I've been a codependent husband

I've been a codependent father

I've even been a codependent employee

Janie interpreted my interaction here as a threat to her. She thinks I've been talking about her and I actually believe that was the real motivation behind the now failed joint account.

What I've told her is that my interaction here is FOR ME. Being my wife, she is part of "me", but this isn't focused on her. It may focus on what I should be doing for ME in response to what I see from her, but that's not the same thing.

Gaming your wife to get more sex is about manipulation.

Recovering from codependence and learning to stand for yourself is not.

She still asserts she cannot believe what I say. I've been quite honest and told her I don't trust her judgement. She says she was honest about giving her ex a massage. I gently reminded her she was honest AFTER the deed was done. And, that I'm totally not ok with it.

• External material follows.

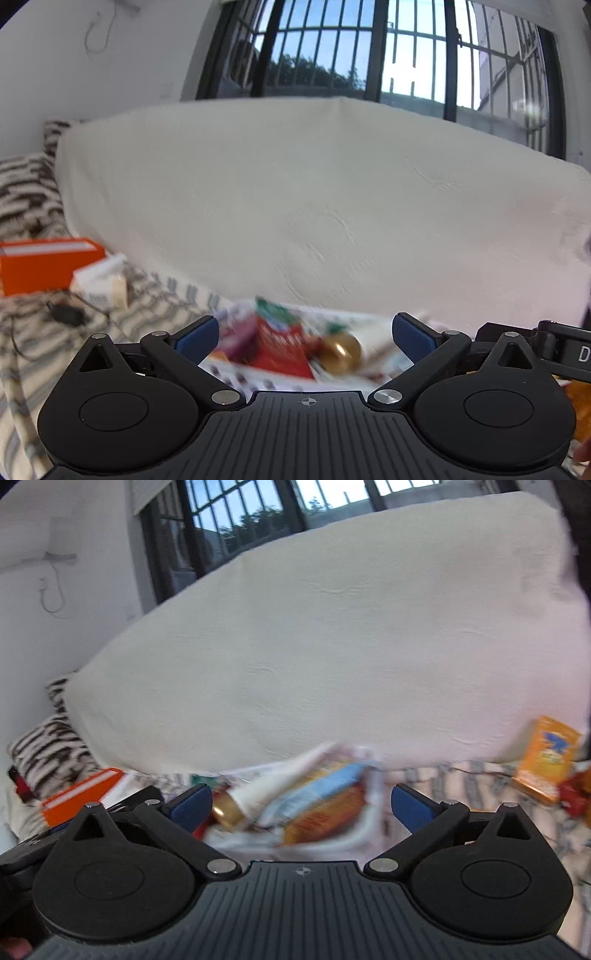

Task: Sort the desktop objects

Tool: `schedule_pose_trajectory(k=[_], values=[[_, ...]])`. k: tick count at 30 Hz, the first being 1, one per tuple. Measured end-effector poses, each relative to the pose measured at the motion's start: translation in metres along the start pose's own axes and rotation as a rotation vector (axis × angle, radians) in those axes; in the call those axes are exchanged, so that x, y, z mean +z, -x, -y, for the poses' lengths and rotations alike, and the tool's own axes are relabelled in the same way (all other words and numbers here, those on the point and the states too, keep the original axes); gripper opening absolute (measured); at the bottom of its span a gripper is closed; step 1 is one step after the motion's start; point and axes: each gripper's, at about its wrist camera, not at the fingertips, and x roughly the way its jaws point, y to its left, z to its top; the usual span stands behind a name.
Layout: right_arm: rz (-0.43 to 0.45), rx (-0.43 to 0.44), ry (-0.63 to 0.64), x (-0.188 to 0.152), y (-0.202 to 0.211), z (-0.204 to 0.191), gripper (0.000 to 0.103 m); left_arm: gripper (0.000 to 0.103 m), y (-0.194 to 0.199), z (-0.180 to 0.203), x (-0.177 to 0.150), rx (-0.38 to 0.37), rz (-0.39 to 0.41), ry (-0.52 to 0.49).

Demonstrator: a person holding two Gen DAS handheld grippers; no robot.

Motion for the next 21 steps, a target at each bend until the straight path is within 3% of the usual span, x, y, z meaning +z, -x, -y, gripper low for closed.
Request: schedule_pose_trajectory(k=[4, 11, 16, 21], values=[[-0.061, -0.112, 0.062, -0.017, 0.006, -0.005, 0.103, 0.103, 0.001, -0.005, -0.013, 0.018, -0.057, -0.006], [-0.101, -0.218, 0.135, -0.049, 0.004, -0.029, 0.103, 0.103, 0.004, -0.043, -0.034, 0.089, -0.171, -0.054], [-0.098, -0.253, 0.168, -0.062, -0.003, -0.048, 0.103, 0.103, 0.007, -0.074, -0.038, 0.157, -0.177, -0.057], [-0.095, -0.269, 0.206, -0.071, -0.012, -0.068, 0.103, 0.103, 0.002, -0.094, -0.041, 0.157, -0.223, -0.05]])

Our current game plan is to date 2-3 times/week and no one-on-one's with opposite sex friends.

She's now cool with my participation here. I do hope that lasts, because I'm not ok with being isolated from support. As pidge points out, that sort of control is a prelude to emotional abuse.

We're also continuing to separate our financial lives. As you might expect, the issues associated with supporting stepchildren with a SAHM second wife are fertile ground for resentment.

She says she doesn't really believe in our future anymore. I countered with the fact that we have much to prove to each other going forward, but we opened a new door as I'm now ok being vulnerable with boundaries.

In fact, I'm able to tell her when I fear her response - in the moment - and we did a decent job of de-escalating and examining the dynamic associated with same.

Several times, she expressed grave doubts about what was going to happen and start citing examples from years gone by.

I not always gently reminded her that when I do that very thing, she wants to rugsweep.

Sunshine is the best bleach.

Trust is built one transaction and one encounter at a time.

So, we have much to prove to each other.

I'm totally ok with that.


----------



## UpnDown (May 4, 2012)

Thanks for sharing, good luck in the process.


----------



## Conrad (Aug 6, 2010)

UpnDown said:


> Thanks for sharing, good luck in the process.


Up,

I speak all the time about broken emotional centers and their impact on adult relationships.

I saw through myself and now I finally see her.

I realize the control is about insecurity. And, I would imagine putting other people ahead of our partnership is about putting me in my place. Also based on fear.

What do I do about it?

Good question.

When I've corresponded with heartsbeating, we've talked about how vitally important "progress" is to men. Making good time - not getting lost. Overcoming obstacles that previously tripped you up.

On the whole, this was a good chat.

Even one year ago, this would have ended in profanity and a shut-down.

Last night ended with a warm hug and a kiss.

True progress.


----------



## pidge70 (Jan 17, 2011)

You are a truly amazing gentleman Conrad. You have exceptional fortitude to keep trying. Joe went through this sort of thing from me for years. I asked him why he put up with such a horrible person. He said, "I knew the REAL you was in there and I hoped she would come back".


----------



## Conrad (Aug 6, 2010)

pidge70 said:


> You are a truly amazing gentleman Conrad. You have exceptional fortitude to keep trying. Joe went through this sort of thing from me for years. I asked him why he put up with such a horrible person. He said, "I knew the REAL you was in there and I hoped she would come back".


pidge,

Janie says she feels like a laboratory experiment for me.

I remember the day I stood in our kitchen and - rather inarticulately - accused her of having BPD.

Nice, huh?

I remember that clearly as May of 2009. We'd been married since December of 2007.

Of course, my early research focused on how to fix her. I mean, OF COURSE this was based on her issues

As late as May of 2011 when she demanded I leave and I refused and told her to get out... I was one angry dude.

I could give you all the details. Much of it is sad. But, in the rear-view mirror, I can truly laugh at how clueless I was.

And, while individual counseling is recommended and good, the kind of support offered in THIS SUBFORUM is what really turned the trick on helping me heal.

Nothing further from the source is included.